在字符设备发出读写请求的时候,实际上硬件IO就发生了,但是块设备不同,块设备利用一块系统内存作为缓冲区,当用户进程对设备请求能够满足用户的要求时,就返回请求的数据,如果不能就调用请求函数来进行实验IO操作,块设备是对慢速设备设计,防止消耗过多的CPU事件来等待。与字符设备根本的区别在于是否能够被随机访问(在访问设备的时候随意地从一个位置跳转到另一个位置);
简单来讲,块设备通过系统缓存进行读取,不直接和物理磁盘进行读取,他是将读写放入到队列中,优化之后再执行,而字符设备可以直接读取物理磁盘不经过系统缓存;
框架:
应用层:open read write
—————————————————— 文件的读写
文件系统:vfat ext2 ext3 yaffs2 (把文件的读写转换为扇区的读写)
———————ll_rw_block——————扇区的读写 ll_rw_block(1.把读写放入队列 2.调用队列的处理函数(优化/调整顺序/合并))
块设备驱动程序
——————————————————
硬件:硬盘、FLASH
ll_rw_block
void ll_rw_block(int rw, int nr, struct buffer_head *bhs[]) //第一个参数表示读/写,第二个参数表示第三个参数大小,第三个参数表示读写缓冲区
{
int i;
for (i = 0; i < nr; i++) {
struct buffer_head *bh = bhs[i];
if (rw == SWRITE)
lock_buffer(bh);
else if (test_set_buffer_locked(bh))
continue;
if (rw == WRITE || rw == SWRITE) {
if (test_clear_buffer_dirty(bh)) {
bh->b_end_io = end_buffer_write_sync;
get_bh(bh);
submit_bh(WRITE, bh);
continue;
}
} else {
if (!buffer_uptodate(bh)) {
bh->b_end_io = end_buffer_read_sync;
get_bh(bh);
submit_bh(rw, bh);
continue;
}
}
unlock_buffer(bh);
}
}
submit_bh函数
int submit_bh(int rw, struct buffer_head * bh)
{
struct bio *bio; //使用bh来构造bio(block input/output)
int ret = 0;
BUG_ON(!buffer_locked(bh));
BUG_ON(!buffer_mapped(bh));
BUG_ON(!bh->b_end_io);
if (buffer_ordered(bh) && (rw == WRITE))
rw = WRITE_BARRIER;
/*
* Only clear out a write error when rewriting, should this
* include WRITE_SYNC as well?
*/
if (test_set_buffer_req(bh) && (rw == WRITE || rw == WRITE_BARRIER))

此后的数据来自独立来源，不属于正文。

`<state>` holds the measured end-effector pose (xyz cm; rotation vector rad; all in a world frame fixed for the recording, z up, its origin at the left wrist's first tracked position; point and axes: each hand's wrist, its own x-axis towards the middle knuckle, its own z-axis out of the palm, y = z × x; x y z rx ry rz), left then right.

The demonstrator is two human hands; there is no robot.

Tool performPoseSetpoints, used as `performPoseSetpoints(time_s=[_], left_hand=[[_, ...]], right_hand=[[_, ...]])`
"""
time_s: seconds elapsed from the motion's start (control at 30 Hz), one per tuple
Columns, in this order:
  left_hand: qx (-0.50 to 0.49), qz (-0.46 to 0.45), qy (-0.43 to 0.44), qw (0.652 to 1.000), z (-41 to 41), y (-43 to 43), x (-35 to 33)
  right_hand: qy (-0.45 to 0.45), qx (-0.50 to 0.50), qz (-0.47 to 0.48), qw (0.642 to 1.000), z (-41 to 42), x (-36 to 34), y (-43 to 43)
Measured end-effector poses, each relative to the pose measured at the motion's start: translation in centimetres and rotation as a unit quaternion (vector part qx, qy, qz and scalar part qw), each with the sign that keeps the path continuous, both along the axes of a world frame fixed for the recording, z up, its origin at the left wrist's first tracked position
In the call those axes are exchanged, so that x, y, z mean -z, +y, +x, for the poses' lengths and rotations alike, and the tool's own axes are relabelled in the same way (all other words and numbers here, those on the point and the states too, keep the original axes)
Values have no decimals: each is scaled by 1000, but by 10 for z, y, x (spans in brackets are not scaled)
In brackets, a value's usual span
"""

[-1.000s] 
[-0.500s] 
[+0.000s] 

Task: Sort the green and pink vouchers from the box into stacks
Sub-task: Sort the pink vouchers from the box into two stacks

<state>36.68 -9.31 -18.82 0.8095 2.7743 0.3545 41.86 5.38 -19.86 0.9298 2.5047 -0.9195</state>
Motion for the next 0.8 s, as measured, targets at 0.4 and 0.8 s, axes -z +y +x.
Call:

clear_buffer_write_io_error(bh);
/*
* from here on down, it's all bio -- do the initial mapping,
* submit_bio -> generic_make_request may further map this bio around
*/
bio = bio_alloc(GFP_NOIO, 1);
bio->bi_sector = bh->b_blocknr * (bh->b_size >> 9);
bio->bi_bdev = bh->b_bdev;
bio->bi_io_vec[0].bv_page = bh->b_page;
bio->bi_io_vec[0].bv_len = bh->b_size;
bio->bi_io_vec[0].bv_offset = bh_offset(bh);
bio->bi_vcnt = 1;
bio->bi_idx = 0;
bio->bi_size = bh->b_size;
bio->bi_end_io = end_bio_bh_io_sync;
bio->bi_private = bh;
bio_get(bio);
submit_bio(rw, bio);
if (bio_flagged(bio, BIO_EOPNOTSUPP))
ret = -EOPNOTSUPP;
bio_put(bio);
return ret;
}
submit_bio函数:
void submit_bio(int rw, struct bio *bio)
{
int count = bio_sectors(bio);
BIO_BUG_ON(!bio->bi_size);
BIO_BUG_ON(!bio->bi_io_vec);
bio->bi_rw |= rw;
if (rw & WRITE) {
count_vm_events(PGPGOUT, count);
} else {
task_io_account_read(bio->bi_size);
count_vm_events(PGPGIN, count);
}
if (unlikely(block_dump)) {
char b[BDEVNAME_SIZE];
printk(KERN_DEBUG "%s(%d): %s block %Lu on %s\n",
current->comm, current->pid,
(rw & WRITE) ? "WRITE" : "READ",
(unsigned long long)bio->bi_sector,
bdevname(bio->bi_bdev,b));
}
generic_make_request(bio); //通用构造请求:使用bio来构造请求(request),将请求放入队列
}
generic_make_request函数:
void generic_make_request(struct bio *bio)
{
if (current->bio_tail) {
/* make_request is active */
*(current->bio_tail) = bio;
bio->bi_next = NULL;
current->bio_tail = &bio->bi_next;
return;
}
/* following loop may be a bit non-obvious, and so deserves some
* explanation.
* Before entering the loop, bio->bi_next is NULL (as all callers
* ensure that) so we have a list with a single bio.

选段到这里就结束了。